_Collected material_
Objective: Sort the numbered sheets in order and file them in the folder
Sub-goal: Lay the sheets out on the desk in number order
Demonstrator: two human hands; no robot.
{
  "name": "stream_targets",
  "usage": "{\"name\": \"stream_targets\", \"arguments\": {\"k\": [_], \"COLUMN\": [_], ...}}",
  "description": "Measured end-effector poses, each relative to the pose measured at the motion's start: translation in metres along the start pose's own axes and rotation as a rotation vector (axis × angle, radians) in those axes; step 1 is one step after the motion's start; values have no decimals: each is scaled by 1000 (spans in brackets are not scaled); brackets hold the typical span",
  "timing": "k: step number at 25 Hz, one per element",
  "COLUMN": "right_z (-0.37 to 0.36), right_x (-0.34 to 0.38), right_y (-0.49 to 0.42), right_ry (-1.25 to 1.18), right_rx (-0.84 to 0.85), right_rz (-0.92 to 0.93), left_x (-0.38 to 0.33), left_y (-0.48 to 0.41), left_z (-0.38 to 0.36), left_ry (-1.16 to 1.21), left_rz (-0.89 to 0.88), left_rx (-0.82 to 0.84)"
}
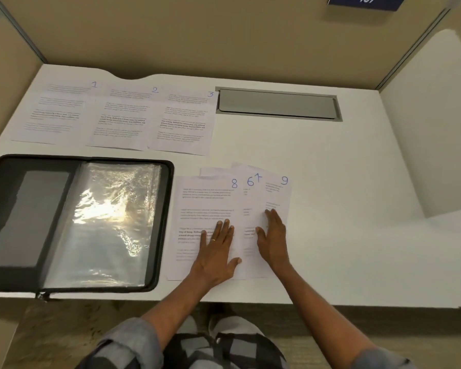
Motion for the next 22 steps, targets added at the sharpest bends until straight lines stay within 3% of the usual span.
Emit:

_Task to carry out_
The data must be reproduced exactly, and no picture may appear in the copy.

_Output for this task_
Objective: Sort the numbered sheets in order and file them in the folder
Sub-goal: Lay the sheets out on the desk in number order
Demonstrator: two human hands; no robot.
{
  "name": "stream_targets",
  "usage": "{\"name\": \"stream_targets\", \"arguments\": {\"k\": [_], \"COLUMN\": [_], ...}}",
  "description": "Measured end-effector poses, each relative to the pose measured at the motion's start: translation in metres along the start pose's own axes and rotation as a rotation vector (axis × angle, radians) in those axes; step 1 is one step after the motion's start; values have no decimals: each is scaled by 1000 (spans in brackets are not scaled); brackets hold the typical span",
  "timing": "k: step number at 25 Hz, one per element",
  "COLUMN": "right_z (-0.37 to 0.36), right_x (-0.34 to 0.38), right_y (-0.49 to 0.42), right_ry (-1.25 to 1.18), right_rx (-0.84 to 0.85), right_rz (-0.92 to 0.93), left_x (-0.38 to 0.33), left_y (-0.48 to 0.41), left_z (-0.38 to 0.36), left_ry (-1.16 to 1.21), left_rz (-0.89 to 0.88), left_rx (-0.82 to 0.84)"
}
Motion for the next 22 steps, targets added at the sharpest bends until straight lines stay within 3% of the usual span.
Emit:

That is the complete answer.